A dozen guests or so came down next afternoon to spend a week, and before that week was over their numbers were redoubled; they settled on Stanier like a flock of gay and chattering birds. They were at liberty all day to amuse themselves as they liked, tennis and fishing and golf were diversions enough for them all: Violet, admirable hostess as she was, saw that they were occupied, and devoted herself to the dowagery element among them, which liked motoring to points of interest or going to see friends in country-houses in the neighbourhood. There was breakfast and lunch at elastic hours and no full or formal assembly met until dinner-time. Then there was the immemorial ritual of the house reassembling itself: old Lady Yardley in alabaster silence and immobility was the first to arrive in the long gallery, and the guests collected, and when all were there the major-domo opened the door into Colin’s room, and he joined them. Just that one old-fashioned pompous moment was preserved: it was the Stanier use, like grace before meat. As he entered everyone stood up: it was only Colin of course, who next moment would be chattering like the rest of them or shouting with laughter, but just then he was Lord Yardley.

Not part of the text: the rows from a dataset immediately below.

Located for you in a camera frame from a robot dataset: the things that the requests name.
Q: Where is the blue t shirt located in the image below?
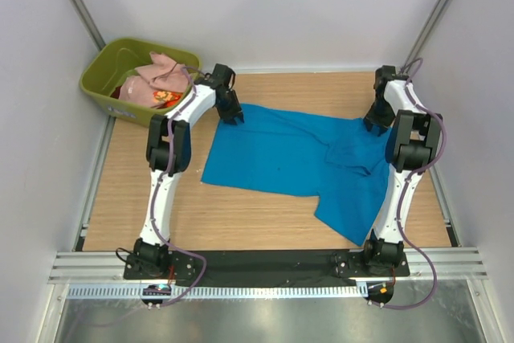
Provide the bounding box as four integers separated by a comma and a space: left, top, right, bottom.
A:
202, 104, 389, 246

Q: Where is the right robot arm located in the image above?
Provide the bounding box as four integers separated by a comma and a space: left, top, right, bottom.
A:
203, 65, 446, 276

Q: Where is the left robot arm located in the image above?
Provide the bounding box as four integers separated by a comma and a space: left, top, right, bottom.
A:
124, 63, 244, 280

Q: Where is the red orange patterned garment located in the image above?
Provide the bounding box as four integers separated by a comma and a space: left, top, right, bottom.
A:
151, 90, 184, 109

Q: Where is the pink folded shirt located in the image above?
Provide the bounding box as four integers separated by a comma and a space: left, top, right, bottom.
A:
119, 52, 190, 108

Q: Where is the olive green plastic bin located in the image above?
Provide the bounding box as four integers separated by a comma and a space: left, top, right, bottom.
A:
80, 37, 202, 127

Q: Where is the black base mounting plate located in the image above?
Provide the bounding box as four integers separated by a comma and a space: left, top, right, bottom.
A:
123, 249, 410, 288

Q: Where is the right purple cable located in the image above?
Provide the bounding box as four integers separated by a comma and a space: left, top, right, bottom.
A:
369, 57, 447, 312

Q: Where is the purple cable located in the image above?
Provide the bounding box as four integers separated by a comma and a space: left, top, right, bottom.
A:
75, 64, 208, 327
369, 57, 447, 312

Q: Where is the right aluminium corner post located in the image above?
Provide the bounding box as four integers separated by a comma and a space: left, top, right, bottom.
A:
406, 0, 452, 65

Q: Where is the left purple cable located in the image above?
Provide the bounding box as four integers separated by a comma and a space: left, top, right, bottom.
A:
75, 64, 208, 327

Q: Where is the white slotted cable duct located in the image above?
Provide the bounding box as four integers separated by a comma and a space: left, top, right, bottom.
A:
67, 283, 368, 300

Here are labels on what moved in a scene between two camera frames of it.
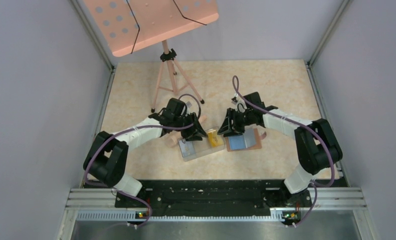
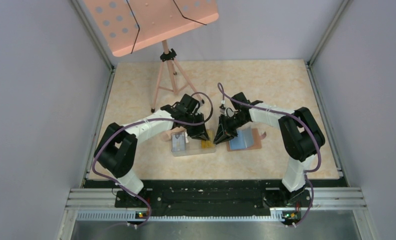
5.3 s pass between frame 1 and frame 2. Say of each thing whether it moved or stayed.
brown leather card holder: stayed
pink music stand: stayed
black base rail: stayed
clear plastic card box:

But most of the day, Colin would have had Dennis with him, and often the boy dressed early and spent this last half-hour before dinner with his father. Very likely the two would be playing some game together when the summons of the opening door came, but on the moment Colin would jump up, leaving whatever fascinating pursuit was in progress, and become somebody quite different.
“Now, behave yourself, Dennis, just for a minute,” he would say.... “We’ll go back to our game afterwards, if we can. My move....” That was part of Dennis’s education; just for that minute it was a solemn business to be Lord Yardley, the master of this magnificent inheritance, with its regal splendours. There was no other house in England like it, nor had there been for three centuries past, and it was his father’s now, and would one day be his, and plenteousness would be in its palaces so long as he into whose hands it was given remembered to whom he owed it, and rendered affiance and allegiance.